[Collected data]
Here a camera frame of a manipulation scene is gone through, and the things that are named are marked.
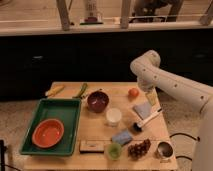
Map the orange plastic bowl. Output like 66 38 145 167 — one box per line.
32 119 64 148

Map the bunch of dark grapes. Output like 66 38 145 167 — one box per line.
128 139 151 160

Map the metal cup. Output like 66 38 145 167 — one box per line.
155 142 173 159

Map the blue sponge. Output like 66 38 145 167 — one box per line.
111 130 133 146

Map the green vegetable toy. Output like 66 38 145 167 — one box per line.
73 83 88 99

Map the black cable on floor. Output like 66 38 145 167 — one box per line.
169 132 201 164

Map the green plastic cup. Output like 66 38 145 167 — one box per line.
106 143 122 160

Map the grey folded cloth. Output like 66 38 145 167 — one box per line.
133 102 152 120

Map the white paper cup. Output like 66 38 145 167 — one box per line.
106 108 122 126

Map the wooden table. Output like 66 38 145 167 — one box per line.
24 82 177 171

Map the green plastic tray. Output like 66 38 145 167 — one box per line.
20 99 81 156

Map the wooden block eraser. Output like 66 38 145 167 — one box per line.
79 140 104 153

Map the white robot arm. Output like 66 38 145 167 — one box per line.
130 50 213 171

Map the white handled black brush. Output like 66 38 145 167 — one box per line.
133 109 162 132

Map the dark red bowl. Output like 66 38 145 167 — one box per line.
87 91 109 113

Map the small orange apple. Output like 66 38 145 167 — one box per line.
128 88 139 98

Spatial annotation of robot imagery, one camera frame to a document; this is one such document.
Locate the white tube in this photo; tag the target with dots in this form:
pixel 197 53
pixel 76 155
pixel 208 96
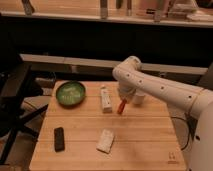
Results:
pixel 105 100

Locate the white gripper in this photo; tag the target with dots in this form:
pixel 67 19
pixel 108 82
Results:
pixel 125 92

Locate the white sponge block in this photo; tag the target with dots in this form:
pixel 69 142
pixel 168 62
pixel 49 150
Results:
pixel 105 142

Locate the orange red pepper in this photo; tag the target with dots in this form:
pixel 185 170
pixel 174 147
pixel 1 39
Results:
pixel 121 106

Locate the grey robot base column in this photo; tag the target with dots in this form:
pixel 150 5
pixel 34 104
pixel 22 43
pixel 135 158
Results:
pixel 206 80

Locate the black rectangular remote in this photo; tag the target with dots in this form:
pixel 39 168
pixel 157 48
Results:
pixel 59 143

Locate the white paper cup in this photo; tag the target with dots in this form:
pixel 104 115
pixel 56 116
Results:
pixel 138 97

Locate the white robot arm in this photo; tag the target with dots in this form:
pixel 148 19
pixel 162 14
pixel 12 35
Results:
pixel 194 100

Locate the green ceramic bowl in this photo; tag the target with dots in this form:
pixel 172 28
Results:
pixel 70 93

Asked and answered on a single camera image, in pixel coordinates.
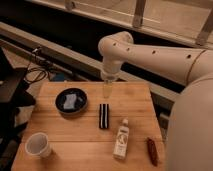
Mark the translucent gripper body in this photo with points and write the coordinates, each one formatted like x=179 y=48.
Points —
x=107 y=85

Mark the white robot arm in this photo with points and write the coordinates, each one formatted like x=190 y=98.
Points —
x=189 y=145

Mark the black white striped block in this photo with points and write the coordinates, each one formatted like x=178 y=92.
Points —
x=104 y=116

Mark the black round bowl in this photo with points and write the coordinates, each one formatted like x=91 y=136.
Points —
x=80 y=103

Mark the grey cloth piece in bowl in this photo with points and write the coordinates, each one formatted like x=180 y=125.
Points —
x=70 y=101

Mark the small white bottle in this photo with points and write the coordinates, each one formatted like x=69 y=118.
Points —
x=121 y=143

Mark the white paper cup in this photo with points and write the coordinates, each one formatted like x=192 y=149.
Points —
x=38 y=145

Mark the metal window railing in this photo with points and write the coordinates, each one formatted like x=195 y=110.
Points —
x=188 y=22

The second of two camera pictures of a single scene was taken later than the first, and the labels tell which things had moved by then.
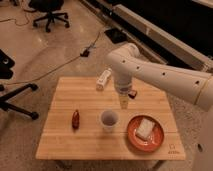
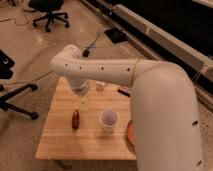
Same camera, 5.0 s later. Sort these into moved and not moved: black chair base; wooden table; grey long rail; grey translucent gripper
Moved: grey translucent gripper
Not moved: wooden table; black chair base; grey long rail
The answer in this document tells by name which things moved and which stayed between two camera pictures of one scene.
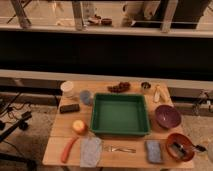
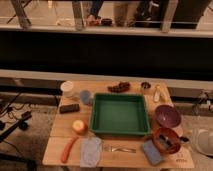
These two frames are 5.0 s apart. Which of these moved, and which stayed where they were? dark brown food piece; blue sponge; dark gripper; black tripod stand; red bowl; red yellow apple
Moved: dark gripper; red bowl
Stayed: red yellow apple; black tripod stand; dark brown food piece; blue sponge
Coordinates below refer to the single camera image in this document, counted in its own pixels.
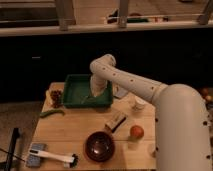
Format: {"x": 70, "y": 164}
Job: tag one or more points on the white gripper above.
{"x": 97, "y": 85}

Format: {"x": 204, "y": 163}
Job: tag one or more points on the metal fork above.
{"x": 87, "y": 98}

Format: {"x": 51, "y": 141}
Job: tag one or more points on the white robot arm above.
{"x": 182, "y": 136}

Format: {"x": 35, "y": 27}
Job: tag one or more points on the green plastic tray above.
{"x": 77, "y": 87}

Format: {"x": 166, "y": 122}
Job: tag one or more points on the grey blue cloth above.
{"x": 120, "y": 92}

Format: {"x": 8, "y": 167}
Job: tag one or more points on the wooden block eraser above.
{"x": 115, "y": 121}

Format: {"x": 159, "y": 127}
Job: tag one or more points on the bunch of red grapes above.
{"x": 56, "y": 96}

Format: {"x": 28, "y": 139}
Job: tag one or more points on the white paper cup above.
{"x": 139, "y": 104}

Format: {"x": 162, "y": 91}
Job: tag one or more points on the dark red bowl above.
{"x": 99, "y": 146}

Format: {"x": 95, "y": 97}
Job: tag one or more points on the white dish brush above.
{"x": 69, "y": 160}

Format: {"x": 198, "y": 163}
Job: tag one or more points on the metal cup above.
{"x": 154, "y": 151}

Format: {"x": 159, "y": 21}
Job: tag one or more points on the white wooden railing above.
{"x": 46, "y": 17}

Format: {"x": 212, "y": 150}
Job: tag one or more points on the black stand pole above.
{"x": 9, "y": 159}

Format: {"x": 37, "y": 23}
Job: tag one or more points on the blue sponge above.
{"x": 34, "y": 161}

Brief:
Using the entries above, tally how many lines have the word "target" in them; write the number and nothing more.

Answer to this exercise:
9